Falls of Clyde International (FOCI) - the organisation campaigning to transport Port Glasgow-built Falls of Clyde home - has secured substantial investment from a major offshore energy company.

The money will fund the design and implementation of an emission-free propulsion and energy storage system which will bring the ship back to the River Clyde.

Once Falls of Clyde has been shored up, the campaign group hopes to build a quayside village around her, offer business services to entrepreneurs on board, and give disadvantaged young people a chance to learn practical skills while sailing the world.

The FOCI team is now inviting companies to submit proposals for the design of the engine system.

David O’Neill, founder and director of the project, says the ship continues to be a valuable link to Scotland and Inverclyde's nautical past.

He said: "Falls of Clyde will be multi-functional and carbon-free and is set to become an important social and historical landmark for Scotland, forging strong ties between communities around the world.

"We welcome the positive approach from the offshore renewables sector in Europe to help design, build and install an emission-free storage and propulsion system for the former sail powered oil tanker.

"Once we have received all of the proposals, we will look at them and decide which one best fits our criteria and represents the message that we want to send."

Built by Russell & Co at Bay Shipyard in Port Glasgow in 1878, Falls of Clyde was a bulk carrier bought by Glasgow merchants Wright & Breckenridge to service their India and Pakistan routes.

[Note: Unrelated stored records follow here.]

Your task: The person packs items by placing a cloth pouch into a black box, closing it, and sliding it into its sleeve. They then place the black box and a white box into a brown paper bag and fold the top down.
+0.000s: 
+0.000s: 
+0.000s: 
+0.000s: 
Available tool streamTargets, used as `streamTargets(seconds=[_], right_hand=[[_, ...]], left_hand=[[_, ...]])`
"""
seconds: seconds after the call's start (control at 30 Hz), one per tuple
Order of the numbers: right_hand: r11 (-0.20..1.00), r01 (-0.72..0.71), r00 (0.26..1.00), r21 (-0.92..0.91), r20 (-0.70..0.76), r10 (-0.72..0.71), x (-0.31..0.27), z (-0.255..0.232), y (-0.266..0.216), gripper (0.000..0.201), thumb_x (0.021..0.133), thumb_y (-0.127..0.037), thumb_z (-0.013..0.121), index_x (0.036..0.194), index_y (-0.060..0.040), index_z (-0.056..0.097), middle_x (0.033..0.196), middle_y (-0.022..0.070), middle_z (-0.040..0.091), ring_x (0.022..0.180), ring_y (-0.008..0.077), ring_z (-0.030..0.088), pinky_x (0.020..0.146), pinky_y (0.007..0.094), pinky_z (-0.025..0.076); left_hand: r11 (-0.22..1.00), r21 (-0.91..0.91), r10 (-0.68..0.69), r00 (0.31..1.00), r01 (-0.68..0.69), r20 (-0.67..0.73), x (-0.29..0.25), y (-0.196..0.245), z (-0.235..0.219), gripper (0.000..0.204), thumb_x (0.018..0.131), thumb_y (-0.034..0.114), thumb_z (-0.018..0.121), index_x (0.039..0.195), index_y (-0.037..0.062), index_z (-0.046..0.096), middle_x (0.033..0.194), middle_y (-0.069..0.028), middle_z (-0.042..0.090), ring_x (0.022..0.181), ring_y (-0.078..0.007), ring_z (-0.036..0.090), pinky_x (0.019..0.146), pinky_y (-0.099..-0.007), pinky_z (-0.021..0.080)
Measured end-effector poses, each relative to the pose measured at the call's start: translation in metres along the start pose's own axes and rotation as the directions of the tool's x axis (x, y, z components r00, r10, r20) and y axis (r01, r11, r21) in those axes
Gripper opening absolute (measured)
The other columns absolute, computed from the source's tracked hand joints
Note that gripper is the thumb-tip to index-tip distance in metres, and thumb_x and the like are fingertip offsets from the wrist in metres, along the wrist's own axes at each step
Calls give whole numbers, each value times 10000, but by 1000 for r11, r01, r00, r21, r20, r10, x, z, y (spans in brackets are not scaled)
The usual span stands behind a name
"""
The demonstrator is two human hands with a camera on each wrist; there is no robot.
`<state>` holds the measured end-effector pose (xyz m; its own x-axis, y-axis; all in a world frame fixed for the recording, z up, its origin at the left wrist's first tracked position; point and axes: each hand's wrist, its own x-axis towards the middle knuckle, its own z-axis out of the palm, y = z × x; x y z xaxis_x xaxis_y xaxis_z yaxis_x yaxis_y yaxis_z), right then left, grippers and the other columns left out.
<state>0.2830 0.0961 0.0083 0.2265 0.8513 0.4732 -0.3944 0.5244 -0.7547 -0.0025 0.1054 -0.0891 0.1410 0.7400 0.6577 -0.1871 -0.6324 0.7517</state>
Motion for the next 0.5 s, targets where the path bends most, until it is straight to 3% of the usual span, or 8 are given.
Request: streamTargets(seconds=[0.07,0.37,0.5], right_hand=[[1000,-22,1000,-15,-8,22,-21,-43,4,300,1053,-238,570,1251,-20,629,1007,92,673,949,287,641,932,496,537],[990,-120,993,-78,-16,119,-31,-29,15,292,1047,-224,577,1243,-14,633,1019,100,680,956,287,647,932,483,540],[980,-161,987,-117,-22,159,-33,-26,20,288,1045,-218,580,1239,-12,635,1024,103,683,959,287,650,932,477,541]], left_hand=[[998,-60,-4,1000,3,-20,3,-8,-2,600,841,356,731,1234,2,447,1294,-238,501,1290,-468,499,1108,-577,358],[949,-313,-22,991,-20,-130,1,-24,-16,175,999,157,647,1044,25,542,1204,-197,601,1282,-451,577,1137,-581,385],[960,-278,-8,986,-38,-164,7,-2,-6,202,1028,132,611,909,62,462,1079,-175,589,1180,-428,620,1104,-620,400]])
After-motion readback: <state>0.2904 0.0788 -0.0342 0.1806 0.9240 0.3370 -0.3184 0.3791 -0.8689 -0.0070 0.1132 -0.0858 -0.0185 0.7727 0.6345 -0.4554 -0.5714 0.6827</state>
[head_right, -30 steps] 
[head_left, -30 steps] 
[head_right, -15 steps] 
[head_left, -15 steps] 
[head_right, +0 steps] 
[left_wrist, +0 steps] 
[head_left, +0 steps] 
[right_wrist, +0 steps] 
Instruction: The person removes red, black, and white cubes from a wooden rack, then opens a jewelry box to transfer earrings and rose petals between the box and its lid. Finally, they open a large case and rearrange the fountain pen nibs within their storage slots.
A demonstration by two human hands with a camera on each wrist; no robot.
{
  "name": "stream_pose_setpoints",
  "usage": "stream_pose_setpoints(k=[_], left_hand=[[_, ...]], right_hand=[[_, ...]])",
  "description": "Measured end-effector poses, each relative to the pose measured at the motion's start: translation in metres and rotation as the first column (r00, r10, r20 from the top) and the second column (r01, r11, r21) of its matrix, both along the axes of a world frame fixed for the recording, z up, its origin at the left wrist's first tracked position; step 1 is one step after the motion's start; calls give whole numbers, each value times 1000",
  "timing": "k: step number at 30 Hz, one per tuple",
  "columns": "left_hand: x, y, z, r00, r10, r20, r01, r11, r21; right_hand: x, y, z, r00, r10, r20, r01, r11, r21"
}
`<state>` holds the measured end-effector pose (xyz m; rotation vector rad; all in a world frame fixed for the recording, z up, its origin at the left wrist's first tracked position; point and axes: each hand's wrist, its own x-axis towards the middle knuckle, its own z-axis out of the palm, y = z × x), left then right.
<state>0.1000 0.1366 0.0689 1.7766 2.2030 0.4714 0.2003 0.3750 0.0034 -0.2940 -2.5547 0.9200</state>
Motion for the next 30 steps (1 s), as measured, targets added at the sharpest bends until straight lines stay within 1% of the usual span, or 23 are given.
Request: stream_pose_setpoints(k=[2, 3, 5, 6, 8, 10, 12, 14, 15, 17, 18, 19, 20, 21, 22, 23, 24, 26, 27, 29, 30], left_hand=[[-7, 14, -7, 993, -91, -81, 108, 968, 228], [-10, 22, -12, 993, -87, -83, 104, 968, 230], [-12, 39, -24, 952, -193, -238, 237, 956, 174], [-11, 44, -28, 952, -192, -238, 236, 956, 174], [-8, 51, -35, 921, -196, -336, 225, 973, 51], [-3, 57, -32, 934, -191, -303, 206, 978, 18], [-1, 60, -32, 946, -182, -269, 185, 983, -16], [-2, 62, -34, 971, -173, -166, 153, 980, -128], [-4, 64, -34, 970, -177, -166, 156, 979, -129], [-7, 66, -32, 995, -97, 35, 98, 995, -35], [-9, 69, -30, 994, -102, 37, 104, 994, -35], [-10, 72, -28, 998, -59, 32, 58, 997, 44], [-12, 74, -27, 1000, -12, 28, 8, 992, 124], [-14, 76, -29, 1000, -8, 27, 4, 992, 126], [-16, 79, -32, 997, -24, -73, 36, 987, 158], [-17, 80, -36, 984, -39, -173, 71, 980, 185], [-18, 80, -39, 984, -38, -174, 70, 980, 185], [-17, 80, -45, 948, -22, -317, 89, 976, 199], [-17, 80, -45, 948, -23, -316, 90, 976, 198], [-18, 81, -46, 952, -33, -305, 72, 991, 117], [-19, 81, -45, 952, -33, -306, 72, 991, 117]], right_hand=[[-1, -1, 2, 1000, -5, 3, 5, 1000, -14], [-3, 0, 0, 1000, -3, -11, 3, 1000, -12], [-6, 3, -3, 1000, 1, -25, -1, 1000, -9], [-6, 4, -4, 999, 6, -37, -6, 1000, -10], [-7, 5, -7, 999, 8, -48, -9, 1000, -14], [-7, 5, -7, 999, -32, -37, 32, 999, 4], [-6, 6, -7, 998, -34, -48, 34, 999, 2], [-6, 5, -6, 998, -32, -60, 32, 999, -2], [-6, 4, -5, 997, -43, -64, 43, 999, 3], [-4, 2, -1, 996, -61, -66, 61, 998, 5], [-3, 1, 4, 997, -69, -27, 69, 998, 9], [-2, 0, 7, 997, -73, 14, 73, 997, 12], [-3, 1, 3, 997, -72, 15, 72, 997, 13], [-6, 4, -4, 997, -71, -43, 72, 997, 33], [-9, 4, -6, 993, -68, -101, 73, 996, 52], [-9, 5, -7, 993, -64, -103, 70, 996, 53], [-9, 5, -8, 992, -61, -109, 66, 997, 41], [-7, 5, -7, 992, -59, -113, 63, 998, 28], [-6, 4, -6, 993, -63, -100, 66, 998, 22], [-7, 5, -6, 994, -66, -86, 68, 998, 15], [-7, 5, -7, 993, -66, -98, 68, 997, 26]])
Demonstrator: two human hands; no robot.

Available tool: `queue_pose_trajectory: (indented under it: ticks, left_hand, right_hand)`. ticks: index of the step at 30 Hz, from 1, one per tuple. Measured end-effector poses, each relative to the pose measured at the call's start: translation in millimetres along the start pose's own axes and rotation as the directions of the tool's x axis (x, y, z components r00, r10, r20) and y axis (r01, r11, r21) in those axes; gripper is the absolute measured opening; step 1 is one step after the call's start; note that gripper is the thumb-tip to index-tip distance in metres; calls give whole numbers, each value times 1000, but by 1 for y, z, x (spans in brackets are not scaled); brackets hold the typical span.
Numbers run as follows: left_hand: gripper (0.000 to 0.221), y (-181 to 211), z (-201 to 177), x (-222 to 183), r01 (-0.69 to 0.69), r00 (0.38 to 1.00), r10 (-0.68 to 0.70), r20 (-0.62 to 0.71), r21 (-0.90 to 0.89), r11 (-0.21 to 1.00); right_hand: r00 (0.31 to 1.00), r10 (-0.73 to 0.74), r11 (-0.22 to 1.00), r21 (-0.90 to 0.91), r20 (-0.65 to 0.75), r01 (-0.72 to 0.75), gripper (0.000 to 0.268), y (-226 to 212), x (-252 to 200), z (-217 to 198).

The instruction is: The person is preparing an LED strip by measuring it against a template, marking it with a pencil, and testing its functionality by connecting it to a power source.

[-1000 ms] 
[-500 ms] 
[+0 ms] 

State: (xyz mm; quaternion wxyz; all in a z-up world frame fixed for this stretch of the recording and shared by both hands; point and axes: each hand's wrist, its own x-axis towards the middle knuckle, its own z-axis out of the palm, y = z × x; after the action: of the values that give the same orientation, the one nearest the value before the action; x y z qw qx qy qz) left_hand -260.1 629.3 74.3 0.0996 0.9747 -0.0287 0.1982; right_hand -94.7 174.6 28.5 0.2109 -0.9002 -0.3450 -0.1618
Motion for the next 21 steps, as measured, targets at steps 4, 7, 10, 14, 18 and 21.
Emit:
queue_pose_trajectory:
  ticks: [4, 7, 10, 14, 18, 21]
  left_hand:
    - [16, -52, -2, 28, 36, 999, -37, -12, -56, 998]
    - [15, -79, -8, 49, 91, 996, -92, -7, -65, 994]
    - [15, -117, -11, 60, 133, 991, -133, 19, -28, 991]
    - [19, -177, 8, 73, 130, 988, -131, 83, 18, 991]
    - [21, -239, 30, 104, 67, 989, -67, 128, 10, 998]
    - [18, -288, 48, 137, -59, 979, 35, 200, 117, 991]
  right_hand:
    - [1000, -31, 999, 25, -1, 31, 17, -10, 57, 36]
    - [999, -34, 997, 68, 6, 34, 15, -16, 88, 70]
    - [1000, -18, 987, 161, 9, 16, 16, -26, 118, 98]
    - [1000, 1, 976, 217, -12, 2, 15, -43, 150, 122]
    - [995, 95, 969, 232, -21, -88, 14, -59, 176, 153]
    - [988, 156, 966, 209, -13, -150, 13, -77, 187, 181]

The vessel, currently moored in Honolulu in Hawaii, remains the only surviving Clyde-built, four-masted tall ship that is still afloat.

FOCI will be offering designers and naval architects the chance to design the interior of the vessel.

The successful company will take on the task of modernising Falls of Clyde and transforming her into a self-sustaining, fully-rigged, 'technology and training platform and expedition ship'.

The vision for the development includes cabins, public rooms, training suites and a lab.

Campaigners also plan to offer young people the chance to sail around the world - as customers and students.

Proceeds from that business idea will be used to provide training opportunities for disadvantaged youngsters aged 15 to 19.

Young people will have to demonstrate that they have volunteered in the Inverclyde community before being selected to train on board and gain qualifications.

David, pictured, added: "This is a fantastic opportunity for Inverclyde and presents the chance of a lifetime for young people.

"The rebuild of the ship will take around three years and in the second year of the build, we will start to recruit for the sailings.

"We want to get young people in Inverclyde who are disadvantaged and disengaged involved, and give them the chance to sail across northern Europe, the Mediterranean rim, across the Atlantic, and globally.

"Not many kids will get the opportunity to do something like this.

"It's about helping kids who have potential but they're not getting the opportunity."

The next stages of development are dependent upon funding and planning permission.

David is hopeful that the campaign will continue to make waves and get businesses interested.

He added: "We agreed at the start of the project that we weren't going to ask for public funding and would do it commercially.

"We've had help from Scottish Development International and there will be fantastic opportunities for Inverclyde businesses to get involved as things progress.

"Jobs will be created in the rebuild and we're planning rebuilds of more vessels.

"Falls of Clyde will bring together clean technology and heritage.

"There are great benefits for local communities and the whole project is giving people hope and inspiration."